Tonight’s (07-Feb-2012) Boston Azure cloud user group meeting (that we ran jointly with Microsoft DevBoston) went very well.

In the featured talk, Michael Stiefel gave an insightful, thought-provoking talk on Architecting for Failure: Why Cloud Architecture is Different. Michael ~~will post~~ has posted his slides. The slides are listed under Cloud Computing Presentations called Architecting For Failure, Cloud Architecture is Different! (note this is not same as Michael’s blog).

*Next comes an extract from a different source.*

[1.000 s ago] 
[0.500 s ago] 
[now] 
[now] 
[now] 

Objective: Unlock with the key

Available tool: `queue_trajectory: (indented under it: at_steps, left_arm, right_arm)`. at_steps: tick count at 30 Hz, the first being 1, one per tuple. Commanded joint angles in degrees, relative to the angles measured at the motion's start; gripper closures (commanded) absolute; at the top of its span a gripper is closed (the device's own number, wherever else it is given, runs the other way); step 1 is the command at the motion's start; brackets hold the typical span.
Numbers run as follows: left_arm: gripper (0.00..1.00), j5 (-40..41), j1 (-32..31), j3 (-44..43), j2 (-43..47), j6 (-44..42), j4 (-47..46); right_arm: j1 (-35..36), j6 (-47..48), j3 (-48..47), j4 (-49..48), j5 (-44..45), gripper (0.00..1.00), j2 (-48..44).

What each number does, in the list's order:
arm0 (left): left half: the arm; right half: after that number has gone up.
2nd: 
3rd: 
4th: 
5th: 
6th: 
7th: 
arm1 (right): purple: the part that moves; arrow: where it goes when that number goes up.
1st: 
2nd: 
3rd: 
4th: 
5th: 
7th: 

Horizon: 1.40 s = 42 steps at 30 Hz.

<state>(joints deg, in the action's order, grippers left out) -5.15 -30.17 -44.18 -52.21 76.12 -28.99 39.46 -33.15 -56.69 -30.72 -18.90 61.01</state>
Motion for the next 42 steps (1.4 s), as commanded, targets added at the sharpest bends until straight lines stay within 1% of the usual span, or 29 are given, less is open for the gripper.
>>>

As a warmup, I gave a short talk describing the challenges in making sense of Big Data, what (in the computer science sense) Map and Reduce are, and how the Hadoop infrastructure makes building MapReduce processes so easy. Ended with a bit of a peak at the CTP of “Hadoop as a Service” – the Microsoft Windows Azure service that is in CTP – at www.hadooponazure.com. The talk focused on Hadoop – and a simple Hadoop example at that – only mentioning that was a broader Hadoop ecosystem: the official Apache Hadoop project, some subprojects (HIVE, Pig (which has a Pig Latin language, not to be confused with this one), Mahout, ZooKeeper, HBASE, and others), some other related efforts (Cascading.org), and some commercial companies dedicated to Hadoop (Cloudera, Hortonworks, and others – they are roughly the Hadoop equivalents of Red Hat in the Linux world; Microsoft is working with Hortonworks on their Hadoop on Azure and Hadoop on Windows Server effort).

My Hadoop slides are attached here: Hadoop-BostonAzure-07-Feb-2012.

I also discussed some upcoming Azurey events of interest to the Boston Azure community. That deck is here: Upcoming Events of Interest to Boston Azure Community.

O’Reilly Radar has a concise roundup of some of these technologies here (which I noticed on a tweet here). And this excerpt from the official Apache Hadoop project lists some related technologies:

The project includes these subprojects:

Hadoop Common: The common utilities that support the other Hadoop subprojects.

Hadoop Distributed File System (HDFS™): A distributed file system that provides high-throughput access to application data.

Hadoop MapReduce: A software framework for distributed processing of large data sets on compute clusters.

Other Hadoop-related projects at Apache include:

Avro™: A data serialization system.

Cassandra™: A scalable multi-master database with no single points of failure.

Chukwa™: A data collection system for managing large distributed systems.

HBase™: A scalable, distributed database that supports structured data storage for large tables.

Hive™: A data warehouse infrastructure that provides data summarization and ad hoc querying.

Mahout™: A Scalable machine learning and data mining library.

Pig™: A high-level data-flow language and execution framework for parallel computation.

ZooKeeper™: A high-performance coordination service for distributed applications.